#### [Goal of the exercise]
Reproduce the lines below exactly, from the one containing "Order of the" through the one containing "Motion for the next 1", both included. Leave out any pictures.

------

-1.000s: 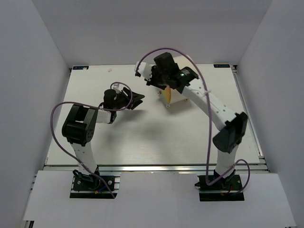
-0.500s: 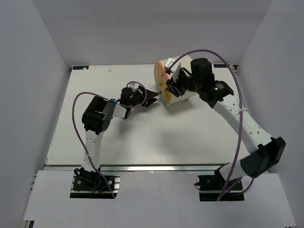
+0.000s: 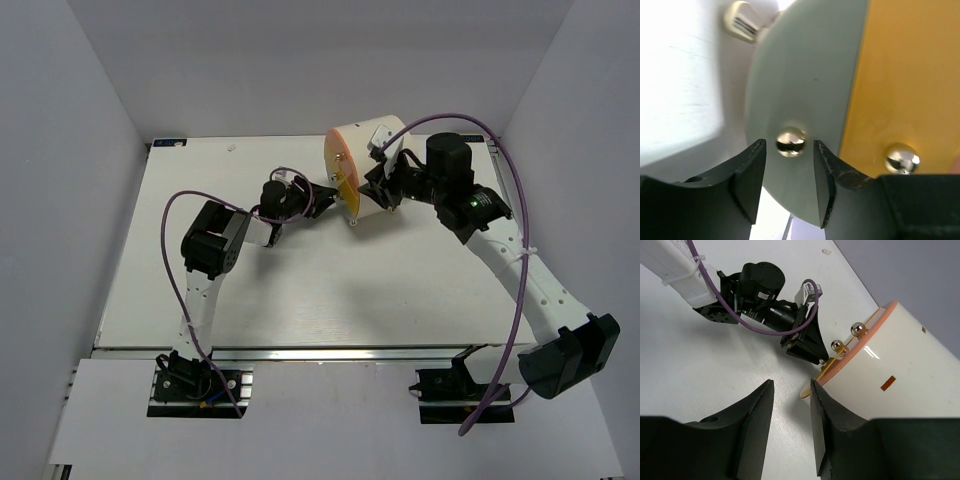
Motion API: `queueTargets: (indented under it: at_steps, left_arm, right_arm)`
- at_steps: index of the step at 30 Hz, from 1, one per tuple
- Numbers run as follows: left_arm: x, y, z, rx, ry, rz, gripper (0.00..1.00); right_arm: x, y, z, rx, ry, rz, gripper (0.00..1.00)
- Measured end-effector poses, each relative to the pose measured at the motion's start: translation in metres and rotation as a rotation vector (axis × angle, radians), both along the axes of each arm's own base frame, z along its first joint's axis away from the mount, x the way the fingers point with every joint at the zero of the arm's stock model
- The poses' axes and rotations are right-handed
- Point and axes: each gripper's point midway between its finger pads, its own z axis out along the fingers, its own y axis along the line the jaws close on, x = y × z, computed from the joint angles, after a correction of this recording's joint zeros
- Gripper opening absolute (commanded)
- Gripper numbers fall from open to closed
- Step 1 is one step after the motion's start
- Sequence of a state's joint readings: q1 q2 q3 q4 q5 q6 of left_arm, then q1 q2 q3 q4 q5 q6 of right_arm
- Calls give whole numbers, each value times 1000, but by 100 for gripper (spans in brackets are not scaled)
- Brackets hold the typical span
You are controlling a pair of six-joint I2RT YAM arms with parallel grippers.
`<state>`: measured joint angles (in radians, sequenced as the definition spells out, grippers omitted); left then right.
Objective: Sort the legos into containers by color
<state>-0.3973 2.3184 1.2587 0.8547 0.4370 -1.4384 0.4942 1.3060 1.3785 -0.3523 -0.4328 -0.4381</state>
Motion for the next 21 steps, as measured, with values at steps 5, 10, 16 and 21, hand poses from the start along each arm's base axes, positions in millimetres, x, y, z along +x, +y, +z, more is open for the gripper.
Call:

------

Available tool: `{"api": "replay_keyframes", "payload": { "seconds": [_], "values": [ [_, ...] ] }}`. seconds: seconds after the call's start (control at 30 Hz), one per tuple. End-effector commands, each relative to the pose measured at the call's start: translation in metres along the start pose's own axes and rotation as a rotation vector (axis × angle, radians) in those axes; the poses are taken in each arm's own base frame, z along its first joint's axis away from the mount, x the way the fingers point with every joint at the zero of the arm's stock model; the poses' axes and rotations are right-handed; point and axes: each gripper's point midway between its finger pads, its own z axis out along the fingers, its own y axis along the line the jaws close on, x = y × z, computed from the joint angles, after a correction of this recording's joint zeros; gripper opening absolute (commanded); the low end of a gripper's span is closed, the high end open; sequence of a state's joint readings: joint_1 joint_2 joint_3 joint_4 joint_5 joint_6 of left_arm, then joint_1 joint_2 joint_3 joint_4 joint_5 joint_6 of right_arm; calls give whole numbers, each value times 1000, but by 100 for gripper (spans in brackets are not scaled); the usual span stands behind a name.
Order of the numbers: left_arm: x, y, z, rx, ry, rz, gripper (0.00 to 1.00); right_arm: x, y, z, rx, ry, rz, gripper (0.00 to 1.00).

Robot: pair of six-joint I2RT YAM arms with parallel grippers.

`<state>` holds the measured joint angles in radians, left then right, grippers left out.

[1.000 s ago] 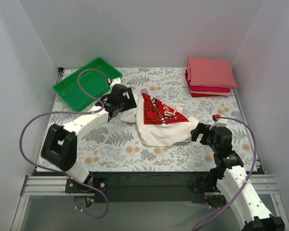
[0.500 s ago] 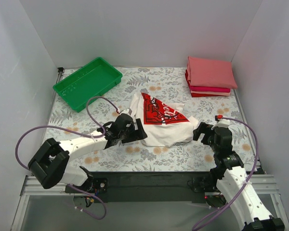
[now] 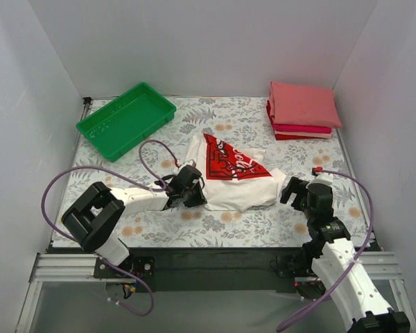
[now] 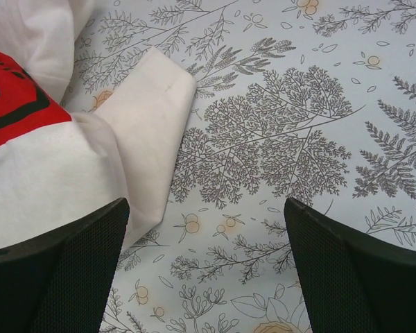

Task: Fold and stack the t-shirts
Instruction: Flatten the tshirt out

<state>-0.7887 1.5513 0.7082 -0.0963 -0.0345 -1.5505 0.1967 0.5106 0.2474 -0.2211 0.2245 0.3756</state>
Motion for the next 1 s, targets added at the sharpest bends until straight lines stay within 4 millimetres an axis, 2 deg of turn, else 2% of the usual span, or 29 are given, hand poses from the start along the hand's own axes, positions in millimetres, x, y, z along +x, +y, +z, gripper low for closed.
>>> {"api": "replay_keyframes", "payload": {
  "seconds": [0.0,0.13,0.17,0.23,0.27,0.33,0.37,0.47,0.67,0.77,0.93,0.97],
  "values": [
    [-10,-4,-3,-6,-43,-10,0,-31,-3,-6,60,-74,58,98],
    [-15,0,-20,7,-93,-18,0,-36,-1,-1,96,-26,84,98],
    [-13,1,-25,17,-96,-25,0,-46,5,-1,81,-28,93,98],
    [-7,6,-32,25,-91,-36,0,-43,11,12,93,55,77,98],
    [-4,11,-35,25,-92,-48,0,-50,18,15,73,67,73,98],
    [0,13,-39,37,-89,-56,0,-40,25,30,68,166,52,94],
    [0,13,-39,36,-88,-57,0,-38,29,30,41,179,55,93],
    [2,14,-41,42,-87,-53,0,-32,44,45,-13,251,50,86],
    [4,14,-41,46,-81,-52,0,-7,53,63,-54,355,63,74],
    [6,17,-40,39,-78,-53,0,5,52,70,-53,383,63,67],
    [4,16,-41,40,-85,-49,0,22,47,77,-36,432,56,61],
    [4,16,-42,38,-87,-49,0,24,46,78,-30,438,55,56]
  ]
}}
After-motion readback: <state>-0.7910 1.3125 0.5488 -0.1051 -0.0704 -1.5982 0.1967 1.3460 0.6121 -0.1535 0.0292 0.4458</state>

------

#### [Answer for this exercise]
Order of the numbers: left_arm: x, y, z, rx, ry, rz, gripper (0.00 to 1.00); right_arm: x, y, z, rx, ry, rz, gripper (0.00 to 1.00).

Robot: pair of six-joint I2RT YAM arms with parallel grippers.

`<state>` holds the measured joint angles in radians, left then right, grippers left out.

[1.000 s ago] 
[0.500 s ago] 
[now] 
[now] 

Task: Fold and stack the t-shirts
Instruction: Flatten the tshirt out

<state>-0.7887 1.5513 0.7082 -0.0963 -0.0345 -1.5505 0.1967 0.5106 0.2474 -0.2211 0.2245 0.3756</state>
Motion for the next 1 s, targets added at the sharpest bends until straight lines stay within 4 millimetres an axis, 2 deg of turn, else 2% of the usual span, or 29 are given, hand poses from the start along the hand's own axes, positions in millimetres, x, y, z along +x, +y, +z, gripper low for closed.

Nothing else belongs in this answer.